Marchesini’s “machine” is somewhat of a misnomer. The completed product is a series of machines that form a self-contained, fully automated assembly line – a miniature factory, in effect – capable of spitting out 400 to 600 vaccine-filled vials or syringes per minute.
The vial machine, like the one going to St. Petersburg, is designed not just to ensure amazing speed but also extreme cleanliness – life-saving products such as vaccines can be rendered useless or dangerous by the slightest bit of contamination. The air that circulates in the line goes through HEPA filters, and the internal air pressure is slightly positive to prevent outside contaminates from blowing in.
The vials are washed with distilled water before flowing into a sterilizing tunnel, where they are roasted at 320 degrees for seven minutes to destroy any traces of bacteria. Cooling is the next stage, after which the vials are filled with the vaccine liquid, sealed with tamper-proof caps and labelled so they can be traced. “The goal along the whole process is to protect the product,” said Mr. Pannini, 56, a chemical engineer from nearby Siena.

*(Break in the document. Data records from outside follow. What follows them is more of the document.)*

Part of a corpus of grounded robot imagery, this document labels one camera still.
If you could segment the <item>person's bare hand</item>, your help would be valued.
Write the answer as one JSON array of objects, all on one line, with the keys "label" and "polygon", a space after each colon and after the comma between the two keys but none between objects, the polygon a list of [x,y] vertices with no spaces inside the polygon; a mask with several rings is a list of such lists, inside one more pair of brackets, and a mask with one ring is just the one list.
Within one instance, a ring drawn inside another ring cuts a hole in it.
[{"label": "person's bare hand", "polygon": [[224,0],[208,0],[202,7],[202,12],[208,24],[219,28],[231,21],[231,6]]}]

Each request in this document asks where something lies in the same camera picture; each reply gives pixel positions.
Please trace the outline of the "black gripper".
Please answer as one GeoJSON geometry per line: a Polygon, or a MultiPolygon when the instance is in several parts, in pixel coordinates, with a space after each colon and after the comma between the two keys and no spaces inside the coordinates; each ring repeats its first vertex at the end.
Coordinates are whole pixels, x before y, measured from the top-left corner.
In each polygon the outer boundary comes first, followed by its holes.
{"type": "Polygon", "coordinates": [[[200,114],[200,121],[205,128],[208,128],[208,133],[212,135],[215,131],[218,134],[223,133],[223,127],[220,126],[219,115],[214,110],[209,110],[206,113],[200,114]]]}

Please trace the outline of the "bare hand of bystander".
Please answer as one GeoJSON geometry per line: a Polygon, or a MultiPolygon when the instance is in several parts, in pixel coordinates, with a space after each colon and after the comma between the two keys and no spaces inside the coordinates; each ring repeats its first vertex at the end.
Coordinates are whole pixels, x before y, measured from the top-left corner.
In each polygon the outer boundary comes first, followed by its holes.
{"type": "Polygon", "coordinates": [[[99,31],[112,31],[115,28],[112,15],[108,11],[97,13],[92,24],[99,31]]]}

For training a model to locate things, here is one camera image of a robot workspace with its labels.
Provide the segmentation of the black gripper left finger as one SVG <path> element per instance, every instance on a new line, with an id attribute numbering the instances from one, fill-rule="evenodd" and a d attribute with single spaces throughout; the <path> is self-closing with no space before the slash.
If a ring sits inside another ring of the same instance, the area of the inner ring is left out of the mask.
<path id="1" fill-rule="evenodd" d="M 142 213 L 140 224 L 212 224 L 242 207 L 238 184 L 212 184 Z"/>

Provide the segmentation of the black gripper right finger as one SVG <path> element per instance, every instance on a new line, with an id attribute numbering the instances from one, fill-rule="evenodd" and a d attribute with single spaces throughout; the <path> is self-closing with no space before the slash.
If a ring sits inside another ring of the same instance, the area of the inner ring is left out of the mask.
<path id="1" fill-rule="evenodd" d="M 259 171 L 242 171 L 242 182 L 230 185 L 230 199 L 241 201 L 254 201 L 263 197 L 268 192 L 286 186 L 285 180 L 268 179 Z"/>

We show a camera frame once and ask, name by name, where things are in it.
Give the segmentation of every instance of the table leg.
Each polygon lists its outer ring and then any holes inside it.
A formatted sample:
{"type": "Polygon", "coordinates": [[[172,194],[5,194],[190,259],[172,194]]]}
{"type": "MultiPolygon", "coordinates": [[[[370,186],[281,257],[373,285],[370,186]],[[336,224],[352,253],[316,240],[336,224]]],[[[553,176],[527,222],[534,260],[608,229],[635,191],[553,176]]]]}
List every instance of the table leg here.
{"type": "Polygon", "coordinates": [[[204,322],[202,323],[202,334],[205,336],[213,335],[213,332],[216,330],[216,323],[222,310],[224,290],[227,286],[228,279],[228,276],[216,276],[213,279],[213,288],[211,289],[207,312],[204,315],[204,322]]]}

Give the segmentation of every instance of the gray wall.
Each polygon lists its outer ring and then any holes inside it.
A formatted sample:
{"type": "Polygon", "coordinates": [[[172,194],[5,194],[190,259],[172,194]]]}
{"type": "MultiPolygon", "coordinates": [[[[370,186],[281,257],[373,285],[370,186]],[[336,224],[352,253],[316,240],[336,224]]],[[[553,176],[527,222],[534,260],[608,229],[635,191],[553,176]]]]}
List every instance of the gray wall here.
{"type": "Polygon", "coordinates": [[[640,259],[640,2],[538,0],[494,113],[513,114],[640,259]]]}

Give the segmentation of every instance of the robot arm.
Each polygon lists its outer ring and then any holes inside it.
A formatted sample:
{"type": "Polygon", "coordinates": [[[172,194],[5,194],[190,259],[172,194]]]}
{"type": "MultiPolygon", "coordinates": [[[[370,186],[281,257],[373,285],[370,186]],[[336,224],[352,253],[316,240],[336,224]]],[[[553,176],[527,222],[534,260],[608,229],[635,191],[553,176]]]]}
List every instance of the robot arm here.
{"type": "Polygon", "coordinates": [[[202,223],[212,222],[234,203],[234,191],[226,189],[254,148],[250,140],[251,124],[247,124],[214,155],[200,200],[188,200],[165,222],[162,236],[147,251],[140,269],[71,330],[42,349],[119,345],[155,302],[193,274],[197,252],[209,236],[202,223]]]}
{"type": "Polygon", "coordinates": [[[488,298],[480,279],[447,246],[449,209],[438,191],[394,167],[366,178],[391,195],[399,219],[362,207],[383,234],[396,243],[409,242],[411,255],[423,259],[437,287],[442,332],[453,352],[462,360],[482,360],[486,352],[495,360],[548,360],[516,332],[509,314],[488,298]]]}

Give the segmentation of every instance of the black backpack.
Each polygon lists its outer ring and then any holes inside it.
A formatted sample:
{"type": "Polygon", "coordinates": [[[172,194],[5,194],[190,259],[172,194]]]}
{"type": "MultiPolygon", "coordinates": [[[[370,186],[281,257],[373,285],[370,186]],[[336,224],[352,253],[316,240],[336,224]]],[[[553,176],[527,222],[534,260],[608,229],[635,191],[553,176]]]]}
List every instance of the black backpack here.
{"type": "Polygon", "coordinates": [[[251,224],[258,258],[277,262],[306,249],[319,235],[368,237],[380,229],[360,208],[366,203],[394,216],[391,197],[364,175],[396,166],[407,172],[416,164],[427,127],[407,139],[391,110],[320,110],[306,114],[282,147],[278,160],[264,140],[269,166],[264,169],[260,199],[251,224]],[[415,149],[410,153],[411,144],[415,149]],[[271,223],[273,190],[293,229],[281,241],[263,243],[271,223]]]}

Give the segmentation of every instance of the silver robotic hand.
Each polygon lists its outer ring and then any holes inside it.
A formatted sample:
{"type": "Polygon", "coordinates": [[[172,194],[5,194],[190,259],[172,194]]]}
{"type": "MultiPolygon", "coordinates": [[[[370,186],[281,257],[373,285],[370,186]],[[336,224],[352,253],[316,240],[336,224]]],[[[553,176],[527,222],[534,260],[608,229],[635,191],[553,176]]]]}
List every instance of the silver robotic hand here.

The machines can take a year or more to make, though the factory has added about 30 workers, taking the total to 150, to try to compress the assembly time to eight months or so.

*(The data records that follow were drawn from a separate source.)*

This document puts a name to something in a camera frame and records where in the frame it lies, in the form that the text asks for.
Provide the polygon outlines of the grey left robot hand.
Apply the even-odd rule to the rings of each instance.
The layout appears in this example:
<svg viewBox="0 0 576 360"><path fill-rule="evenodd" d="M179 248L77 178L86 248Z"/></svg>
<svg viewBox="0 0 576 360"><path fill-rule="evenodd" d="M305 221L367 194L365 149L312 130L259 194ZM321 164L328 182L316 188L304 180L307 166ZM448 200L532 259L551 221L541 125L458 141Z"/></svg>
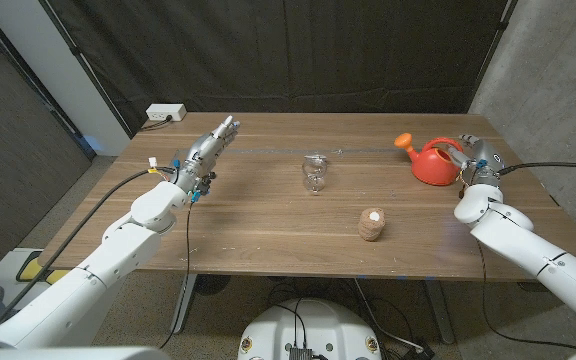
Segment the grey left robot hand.
<svg viewBox="0 0 576 360"><path fill-rule="evenodd" d="M207 195L216 161L235 139L240 123L228 116L215 130L202 135L191 147L173 183L184 192Z"/></svg>

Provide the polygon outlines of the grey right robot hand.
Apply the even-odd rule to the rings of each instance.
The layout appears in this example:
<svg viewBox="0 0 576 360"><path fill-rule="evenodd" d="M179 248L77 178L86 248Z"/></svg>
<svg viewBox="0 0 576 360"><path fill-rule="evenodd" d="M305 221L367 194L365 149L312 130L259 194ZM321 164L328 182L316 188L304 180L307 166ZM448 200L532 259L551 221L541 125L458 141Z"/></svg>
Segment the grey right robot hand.
<svg viewBox="0 0 576 360"><path fill-rule="evenodd" d="M449 145L447 151L452 162L460 168L464 183L468 186L485 184L498 187L499 172L504 168L500 153L491 143L475 135L462 134L459 139L472 150L472 155L466 155L453 145Z"/></svg>

The company’s customers are some of the world’s top vaccine manufacturers, generally working as contractors to the big pharma firms. They make all sorts of vaccines, not necessarily the COVID-19 variety. One disclosed client is Russian biotech company Biocad, which is using a Marchesini line to produce the Sputnik V vaccine. Another is Montreal’s Omega Laboratories.

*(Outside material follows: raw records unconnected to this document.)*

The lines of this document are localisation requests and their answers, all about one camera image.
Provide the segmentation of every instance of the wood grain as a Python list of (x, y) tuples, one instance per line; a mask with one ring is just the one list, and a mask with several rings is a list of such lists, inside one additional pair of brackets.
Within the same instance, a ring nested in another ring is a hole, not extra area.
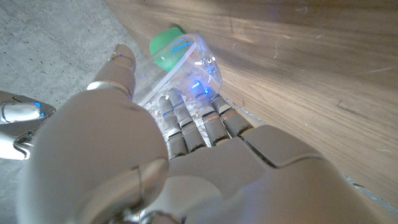
[(199, 33), (221, 94), (398, 207), (395, 1), (106, 2), (147, 54), (175, 24)]

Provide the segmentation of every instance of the robotic hand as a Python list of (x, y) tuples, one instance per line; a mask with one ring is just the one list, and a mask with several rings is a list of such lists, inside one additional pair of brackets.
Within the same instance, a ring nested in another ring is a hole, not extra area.
[(88, 91), (40, 129), (19, 189), (21, 223), (379, 222), (319, 152), (275, 127), (253, 128), (220, 96), (200, 107), (212, 147), (177, 89), (160, 97), (166, 144), (131, 102), (134, 68), (117, 46)]
[(35, 131), (53, 112), (43, 102), (0, 91), (0, 158), (28, 159)]

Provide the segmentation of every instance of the wooden surface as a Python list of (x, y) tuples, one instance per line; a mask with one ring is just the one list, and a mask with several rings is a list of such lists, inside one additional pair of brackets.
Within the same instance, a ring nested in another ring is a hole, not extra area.
[(174, 24), (199, 33), (222, 95), (398, 207), (398, 3), (106, 2), (147, 54)]

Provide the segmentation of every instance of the clear plastic container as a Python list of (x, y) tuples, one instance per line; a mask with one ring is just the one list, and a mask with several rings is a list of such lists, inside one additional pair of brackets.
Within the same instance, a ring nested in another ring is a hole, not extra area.
[(195, 99), (200, 95), (197, 108), (218, 94), (221, 73), (205, 41), (197, 34), (185, 34), (144, 63), (137, 65), (133, 102), (144, 106), (159, 95), (166, 95), (173, 87)]

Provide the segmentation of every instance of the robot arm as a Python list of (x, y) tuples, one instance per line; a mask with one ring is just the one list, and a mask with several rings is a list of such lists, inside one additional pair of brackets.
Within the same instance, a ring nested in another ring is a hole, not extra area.
[(126, 209), (145, 210), (140, 223), (379, 222), (319, 152), (275, 127), (254, 129), (220, 96), (201, 107), (212, 147), (181, 115), (177, 91), (160, 99), (167, 154), (152, 116), (131, 102), (134, 66), (117, 46), (89, 90), (37, 133), (21, 223), (132, 223)]

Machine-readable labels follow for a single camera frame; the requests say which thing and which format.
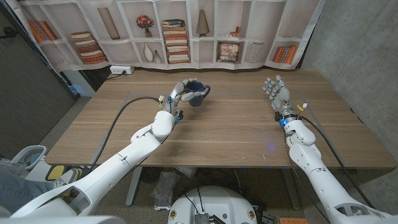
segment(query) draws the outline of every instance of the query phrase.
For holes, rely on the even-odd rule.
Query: stack of books
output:
[[[287,63],[292,64],[294,53],[296,53],[296,46],[291,45],[288,47],[278,47],[274,58],[272,59],[275,63]]]
[[[29,21],[29,26],[38,43],[45,40],[57,39],[57,36],[52,32],[52,29],[45,21]]]
[[[169,63],[189,63],[185,22],[181,19],[163,21],[163,35]]]
[[[85,64],[91,65],[108,61],[91,32],[74,33],[70,37],[76,44],[77,51],[79,51],[80,57]]]

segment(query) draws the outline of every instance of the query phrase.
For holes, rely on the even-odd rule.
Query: white shelf
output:
[[[38,43],[47,52],[45,54],[56,55],[49,60],[57,70],[101,68],[109,64],[158,69],[237,69],[262,65],[291,69],[302,56],[324,0],[26,0],[18,3],[27,20],[47,21],[58,37],[54,41]],[[113,40],[109,36],[98,12],[100,7],[108,8],[120,39]],[[206,37],[196,33],[200,10],[205,11],[210,30]],[[145,37],[145,30],[137,26],[136,19],[140,15],[147,15],[154,21],[153,27],[149,28],[152,37]],[[185,21],[190,63],[168,64],[162,35],[162,21],[167,19]],[[237,26],[241,28],[238,37],[226,36],[235,32]],[[109,62],[83,64],[70,34],[85,31],[94,35]],[[239,43],[237,63],[217,62],[218,42]],[[248,62],[253,42],[264,43],[258,63]],[[145,60],[144,43],[153,52],[158,51],[162,63]],[[285,45],[300,48],[292,64],[272,62],[276,48]]]
[[[65,44],[65,41],[62,39],[57,39],[57,40],[45,40],[38,43],[38,45],[41,47],[46,44]]]

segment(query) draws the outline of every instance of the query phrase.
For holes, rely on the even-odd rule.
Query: jeans
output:
[[[52,189],[52,183],[25,180],[0,166],[0,206],[11,213]]]

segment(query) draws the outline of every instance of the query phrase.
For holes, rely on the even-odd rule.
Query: wooden table
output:
[[[167,96],[177,82],[198,78],[211,86],[200,107],[181,102],[184,119],[143,166],[162,167],[290,167],[284,134],[266,94],[264,80],[280,75],[293,105],[306,101],[302,113],[326,134],[347,168],[391,169],[395,160],[362,124],[317,70],[250,70],[243,72],[164,73],[136,70],[132,75],[105,82],[76,120],[51,149],[49,164],[88,165],[108,128],[127,99]],[[159,105],[142,100],[131,104],[116,123],[98,161],[104,162],[129,144],[130,137],[150,124]],[[312,128],[322,159],[340,168],[322,137]]]

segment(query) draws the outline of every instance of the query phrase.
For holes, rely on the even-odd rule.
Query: picture frame
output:
[[[217,60],[218,62],[238,62],[239,43],[237,42],[218,42]]]

Marchesini’s main business is actually not vaccine machines, though that enterprise does not stray far from its industrial DNA. The company sells a vast array of packaging machines for the pharmaceutical and cosmetics industries, all of which are made in Italy. At last count, Marchesini had 2,000 employees and annual sales of €430-million ($650-million), up from €270-million ($407-million) in 2015. Almost 90 per cent of its products are exported with the help of 14 foreign subsidiaries.
Marchesini was founded in 1974 by the late Massimo Marchesini in Pianoro, near Bologna in north-central Italy. A mechanic, he created various machines – primitive by today’s standards – that filled vials, sachets and tubes. They were a hit in the rapidly industrializing country, and by 1980, he had invented a continuous-motion cartoning machine for the pharmaceutical industry; its design was inspired by the mechanics of motorcycle manufacturing.
The Marchesini Group was formally launched in 1989 and, through organic growth and acquisitions, greatly expanded its product line and geographic reach. Its cosmetics business fills and packages everything from lipstick to body cream. Its pharma machines can make everything from sterilized, pre-filled syringes to blister packs for oral medicines and vitamins.
While the company considers itself “a family of dedicated craftsmen” – as if its employees were still oil-stained garage mechanics – it is pursuing technologies that would have been alien to Mr. Marchesini in the 1970s and 1980s: robotics, artificial intelligence, 3-D printing and Amazon-style automated warehouses. Today, Mr. Marchesini’s son Maurizio, who is president, is the ranking family member. In 2016, the family chose an outsider – Pietro Cassani, a career manufacturing and engineering executive – as CEO.
Marchesini is riding high but faces one serious threat: China.
Mr. Pannini said that China, where Marchesini has sold a few machines, is now producing manufacturing lines that look suspiciously like Marchesini’s products. The Chinese versions are selling for as little as a third the price of the Italian ones, rattling Marchesini and its European rivals.
“We have to compete on quality, innovation and service,” he said. “They have to be our competitive advantages.”